DvP transactions. Digital DvP transactions are not yet widely used. When money is sent for a service or goods via conventional payment infrastructures today, the actual payment execution usually takes at least one working day. The settlement of a securities purchase, for example, typically still takes several days (T+2). In the case of a securities purchase, a central securities depository such as Clearstream performs the settlement (clearing) and ensures a legal transfer of ownership of the money and the security. However, the transfer of the security does not occur at the same time at which the payment is made — because it is documented in a separate infrastructure. For this reason, payments are only considered legally settled by a central securities depository days later.

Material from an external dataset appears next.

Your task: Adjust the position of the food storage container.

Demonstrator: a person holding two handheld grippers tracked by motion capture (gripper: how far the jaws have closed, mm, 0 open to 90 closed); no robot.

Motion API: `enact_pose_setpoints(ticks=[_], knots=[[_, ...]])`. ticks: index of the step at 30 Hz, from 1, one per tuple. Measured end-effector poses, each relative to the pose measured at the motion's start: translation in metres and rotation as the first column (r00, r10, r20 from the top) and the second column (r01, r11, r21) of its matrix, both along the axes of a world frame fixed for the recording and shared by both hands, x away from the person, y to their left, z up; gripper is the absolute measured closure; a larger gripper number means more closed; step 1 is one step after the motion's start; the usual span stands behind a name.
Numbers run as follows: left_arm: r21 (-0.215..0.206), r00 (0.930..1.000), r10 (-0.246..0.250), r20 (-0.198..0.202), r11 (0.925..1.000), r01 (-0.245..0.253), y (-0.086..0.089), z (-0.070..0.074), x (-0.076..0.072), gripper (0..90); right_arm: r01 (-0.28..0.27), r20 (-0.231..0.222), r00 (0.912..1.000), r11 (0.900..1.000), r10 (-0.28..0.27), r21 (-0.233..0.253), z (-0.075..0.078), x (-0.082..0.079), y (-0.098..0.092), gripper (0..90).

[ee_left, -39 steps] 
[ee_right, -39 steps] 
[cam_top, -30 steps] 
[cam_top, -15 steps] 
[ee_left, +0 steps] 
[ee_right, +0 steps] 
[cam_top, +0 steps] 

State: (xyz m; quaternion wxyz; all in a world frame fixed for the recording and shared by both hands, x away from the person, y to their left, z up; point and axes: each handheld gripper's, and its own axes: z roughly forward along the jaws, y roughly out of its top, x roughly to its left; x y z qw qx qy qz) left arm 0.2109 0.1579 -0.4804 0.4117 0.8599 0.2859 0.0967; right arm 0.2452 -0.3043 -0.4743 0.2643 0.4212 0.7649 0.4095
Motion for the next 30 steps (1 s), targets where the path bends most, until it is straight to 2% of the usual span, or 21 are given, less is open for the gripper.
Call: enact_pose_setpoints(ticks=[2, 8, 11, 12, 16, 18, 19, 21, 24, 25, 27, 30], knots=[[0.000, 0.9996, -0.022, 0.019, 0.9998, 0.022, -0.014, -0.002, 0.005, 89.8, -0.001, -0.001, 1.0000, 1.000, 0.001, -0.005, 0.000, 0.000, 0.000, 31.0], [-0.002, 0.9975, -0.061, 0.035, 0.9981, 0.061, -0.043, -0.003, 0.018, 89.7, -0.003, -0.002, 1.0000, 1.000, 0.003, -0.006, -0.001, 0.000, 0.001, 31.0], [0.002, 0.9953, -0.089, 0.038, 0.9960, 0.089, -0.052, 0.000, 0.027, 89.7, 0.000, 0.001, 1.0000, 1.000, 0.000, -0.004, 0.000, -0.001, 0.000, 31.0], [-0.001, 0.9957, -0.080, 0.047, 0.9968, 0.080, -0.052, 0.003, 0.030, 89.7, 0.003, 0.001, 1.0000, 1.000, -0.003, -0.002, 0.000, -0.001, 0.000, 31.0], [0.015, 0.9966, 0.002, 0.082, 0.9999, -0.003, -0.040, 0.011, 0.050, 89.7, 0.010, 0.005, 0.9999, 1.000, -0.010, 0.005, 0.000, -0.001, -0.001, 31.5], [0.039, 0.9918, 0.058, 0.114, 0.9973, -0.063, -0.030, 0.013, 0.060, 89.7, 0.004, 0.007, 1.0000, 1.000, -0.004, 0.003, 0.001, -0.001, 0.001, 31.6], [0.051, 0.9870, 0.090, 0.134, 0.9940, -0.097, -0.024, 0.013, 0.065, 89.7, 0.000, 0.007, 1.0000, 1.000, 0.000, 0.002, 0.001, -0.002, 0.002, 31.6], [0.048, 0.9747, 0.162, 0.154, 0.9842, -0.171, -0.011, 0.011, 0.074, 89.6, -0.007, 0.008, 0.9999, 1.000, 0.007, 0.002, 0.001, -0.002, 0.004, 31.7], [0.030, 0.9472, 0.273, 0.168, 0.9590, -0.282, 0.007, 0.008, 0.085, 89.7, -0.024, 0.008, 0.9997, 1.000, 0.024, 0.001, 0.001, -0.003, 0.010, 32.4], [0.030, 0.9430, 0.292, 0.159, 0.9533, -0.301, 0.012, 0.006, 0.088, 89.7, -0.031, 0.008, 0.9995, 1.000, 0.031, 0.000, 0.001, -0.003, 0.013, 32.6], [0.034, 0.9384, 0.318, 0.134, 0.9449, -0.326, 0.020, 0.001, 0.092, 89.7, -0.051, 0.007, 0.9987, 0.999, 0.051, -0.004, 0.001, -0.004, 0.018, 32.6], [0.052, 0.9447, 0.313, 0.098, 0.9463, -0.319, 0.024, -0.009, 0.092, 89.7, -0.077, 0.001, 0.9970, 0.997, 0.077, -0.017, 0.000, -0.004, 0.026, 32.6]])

The use of blockchain makes it possible to conduct and document the service (e.g., the transfer of a security) and the corresponding payment (e.g., payment for the security) via the same platform. Overall, a blockchain in combination with smart contracts can thus efficiently enable complex business models, which are based on automated payments, and link them to a corresponding real-time settled payment (Sandner et al., 2020).

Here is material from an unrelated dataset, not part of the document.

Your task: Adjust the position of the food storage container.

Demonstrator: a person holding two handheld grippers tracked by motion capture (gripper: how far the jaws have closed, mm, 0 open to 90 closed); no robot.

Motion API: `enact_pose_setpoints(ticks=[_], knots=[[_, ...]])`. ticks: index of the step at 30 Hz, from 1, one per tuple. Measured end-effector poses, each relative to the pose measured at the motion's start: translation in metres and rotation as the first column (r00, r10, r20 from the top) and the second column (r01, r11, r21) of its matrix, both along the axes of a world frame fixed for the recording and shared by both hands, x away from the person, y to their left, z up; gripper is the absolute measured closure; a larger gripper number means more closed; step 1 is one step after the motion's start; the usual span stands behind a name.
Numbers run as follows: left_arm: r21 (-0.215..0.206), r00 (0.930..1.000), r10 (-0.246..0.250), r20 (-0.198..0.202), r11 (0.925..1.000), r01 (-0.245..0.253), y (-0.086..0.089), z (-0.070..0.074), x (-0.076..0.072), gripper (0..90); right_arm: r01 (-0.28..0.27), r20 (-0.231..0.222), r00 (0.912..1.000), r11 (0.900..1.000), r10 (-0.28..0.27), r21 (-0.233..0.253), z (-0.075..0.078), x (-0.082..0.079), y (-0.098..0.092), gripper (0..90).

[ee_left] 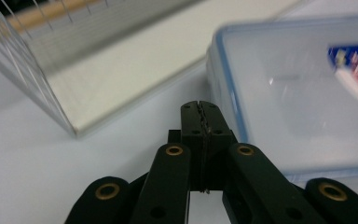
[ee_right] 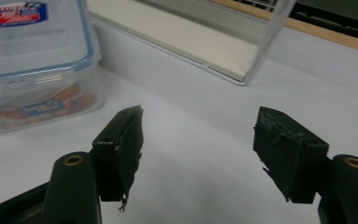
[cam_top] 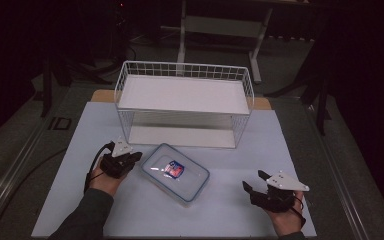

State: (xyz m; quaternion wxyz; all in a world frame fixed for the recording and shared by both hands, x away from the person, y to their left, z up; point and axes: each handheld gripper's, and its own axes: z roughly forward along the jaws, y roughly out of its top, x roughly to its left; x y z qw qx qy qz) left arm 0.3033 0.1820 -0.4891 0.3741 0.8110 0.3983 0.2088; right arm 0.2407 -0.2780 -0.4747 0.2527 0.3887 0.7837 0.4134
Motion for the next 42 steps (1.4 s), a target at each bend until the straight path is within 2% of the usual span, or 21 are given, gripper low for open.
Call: enact_pose_setpoints(ticks=[3, 6, 10, 14, 20, 28, 31, 38, 40, 41, 42], knots=[[-0.010, 0.9993, -0.025, -0.026, 0.9996, 0.025, 0.000, -0.008, -0.006, 89.6, -0.011, -0.004, 0.9999, 1.000, 0.011, -0.008, -0.001, 0.000, 0.002, 32.6], [-0.019, 0.9992, -0.021, -0.035, 0.9996, 0.020, 0.003, -0.010, -0.012, 89.6, 0.006, 0.001, 1.0000, 1.000, -0.006, 0.010, 0.001, 0.000, -0.003, 32.6], [-0.014, 0.9988, -0.040, -0.027, 0.9991, 0.040, 0.000, -0.008, -0.020, 89.7, 0.036, 0.001, 0.9994, 0.999, -0.036, 0.036, 0.003, 0.000, -0.011, 32.6], [-0.009, 0.9958, -0.088, -0.026, 0.9961, 0.088, -0.011, -0.007, -0.027, 89.7, 0.043, -0.001, 0.9991, 0.998, -0.043, 0.052, 0.003, 0.001, -0.013, 32.6], [-0.050, 0.9863, -0.164, -0.021, 0.9855, 0.162, -0.031, -0.004, -0.042, 89.7, 0.022, -0.016, 0.9997, 0.998, -0.021, 0.057, 0.002, 0.001, -0.011, 32.6], [-0.068, 0.9752, -0.221, -0.016, 0.9733, 0.219, -0.053, -0.005, -0.052, 89.7, -0.007, -0.066, 0.9977, 0.994, 0.015, 0.111, 0.001, 0.004, -0.006, 32.5], [-0.075, 0.9679, -0.251, -0.014, 0.9655, 0.249, -0.063, -0.005, -0.055, 89.6, -0.014, -0.080, 0.9965, 0.991, 0.025, 0.132, 0.000, 0.005, -0.004, 32.5], [-0.125, 0.9527, -0.303, -0.015, 0.9459, 0.299, -0.086, -0.009, -0.059, 89.6, -0.009, -0.107, 0.9938, 0.981, 0.030, 0.193, 0.000, 0.008, -0.005, 29.9], [-0.142, 0.9523, -0.305, -0.018, 0.9436, 0.299, -0.087, -0.009, -0.059, 89.3, -0.009, -0.123, 0.9917, 0.977, 0.036, 0.213, 0.000, 0.009, -0.006, 28.9], [-0.160, 0.9521, -0.305, -0.023, 0.9412, 0.297, -0.086, -0.008, -0.058, 87.3, -0.010, -0.133, 0.9904, 0.976, 0.040, 0.218, -0.001, 0.010, -0.006, 27.9], [-0.160, 0.9521, -0.305, -0.023, 0.9412, 0.297, -0.086, -0.008, -0.058, 84.7, -0.010, -0.133, 0.9904, 0.976, 0.040, 0.218, -0.001, 0.010, -0.006, 27.9]])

Reduction in the number of intermediaries. In addition, blockchain technology enables a reduction in the number of intermediaries involved in a business process, which leads to efficiency gains. This is particularly relevant for cross-border payments, which, at the moment, involve a large number of intermediaries. As a result, according to the World Bank, cross-border payments still cost an average 6.8% in transaction fees (World Bank, 2020) — costs that the use of blockchain technology can reduce. In addition, we are currently experiencing increasing decentralization around use cases in the financial sector. DeFi has started to form a large market in recent years, offering financial services on a decentralized basis that do not require intermediaries at all or reduce the number of intermediaries. DeFi use cases include, for example, decentralized exchanges and decentralized loans.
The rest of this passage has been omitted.